El sexo como acto vergonzoso nos lo han metido durante toda la historia los clérigos

Verónica, la chica de Iveco, no estaba en Black Mirror. El chantaje no vino de un organizadísimo club de pervertidos ni le tendieron una trampa con deep fake. La condujo a la muerte esa tribu en taparrabo mental que aún impone el sexo como vergüenza, sobre todo si eres mujer. Es una condena, una humillación que decretan automáticamente algunos machitos, incluso queriendo entrever comprensión. Ahí tenemos a Fran Rivera, macho como de vacas, diciendo que un hombre no puede dejar de compartir un vídeo así y que lo que tiene que hacer la mujer es tener cuidado. Sólo faltó decir que se lo merecía por guarra, con esa especial crueldad en la que se deleitan los puritanos. No dirán la muerte, claro, pero esa humillación de la mujer “indiscreta” les parece normal.

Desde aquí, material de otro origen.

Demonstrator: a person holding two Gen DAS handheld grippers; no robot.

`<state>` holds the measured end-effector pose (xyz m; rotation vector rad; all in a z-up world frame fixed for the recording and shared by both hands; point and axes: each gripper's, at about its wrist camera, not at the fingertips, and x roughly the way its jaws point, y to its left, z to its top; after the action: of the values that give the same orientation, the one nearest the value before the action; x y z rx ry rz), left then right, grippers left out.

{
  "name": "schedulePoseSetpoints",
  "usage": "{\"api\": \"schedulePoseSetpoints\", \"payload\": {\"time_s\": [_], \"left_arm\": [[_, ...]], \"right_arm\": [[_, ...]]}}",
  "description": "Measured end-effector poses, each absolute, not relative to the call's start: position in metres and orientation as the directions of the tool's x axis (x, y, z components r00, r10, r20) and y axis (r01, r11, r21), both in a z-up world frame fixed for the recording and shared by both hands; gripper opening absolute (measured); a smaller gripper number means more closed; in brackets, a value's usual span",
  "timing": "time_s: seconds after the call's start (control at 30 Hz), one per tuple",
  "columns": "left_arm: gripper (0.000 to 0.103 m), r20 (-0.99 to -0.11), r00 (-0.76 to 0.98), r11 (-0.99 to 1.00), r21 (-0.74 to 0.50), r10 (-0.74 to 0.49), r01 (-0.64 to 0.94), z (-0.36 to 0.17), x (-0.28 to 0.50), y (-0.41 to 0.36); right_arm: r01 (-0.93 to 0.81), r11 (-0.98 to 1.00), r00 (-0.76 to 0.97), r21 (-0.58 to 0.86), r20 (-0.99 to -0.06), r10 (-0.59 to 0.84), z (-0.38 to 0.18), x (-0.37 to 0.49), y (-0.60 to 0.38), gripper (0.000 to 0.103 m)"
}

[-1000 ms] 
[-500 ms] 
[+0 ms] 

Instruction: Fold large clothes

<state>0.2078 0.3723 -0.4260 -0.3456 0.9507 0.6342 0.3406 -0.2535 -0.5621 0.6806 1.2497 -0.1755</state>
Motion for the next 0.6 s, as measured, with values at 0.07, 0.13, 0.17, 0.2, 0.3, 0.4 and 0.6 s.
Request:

Ni siquiera se dan cuenta de que es un mecanismo para mantener la tranquilidad en el giro de sus cabezas, esas cabezas que pueden pesarles con gravedad e inercia de cántaro con agua, es decir, con la inseguridad de cornudo antropológico. Precisamente porque la pena de humillación les parecía lo normal, algo inevitable, algo incluso pedagógico para ella y para el resto de las mujeres, muchos de sus compañeros lo compartieron. Esta gente aún piensa que tanto la intimidad como la libertad de la mujer terminan en el ojo y en el gusto del varón. Lo verdaderamente pedagógico, sin embargo, va a ser que todos los canallas que divulgaron ese vídeo sufran las consecuencias penales. Nadie pierde su dignidad ni su libertad ni sus derechos por enseñar a quien le dé la gana su sexualidad, su amor, su ternura, su deseo ni su picha como un perrito de la pradera que te mira. No es la tecnología, sino el ventanuco. El ventanuco esta vez estaba en Iveco. Pero no son los nuevos tiempos, sino la vieja crueldad de siempre.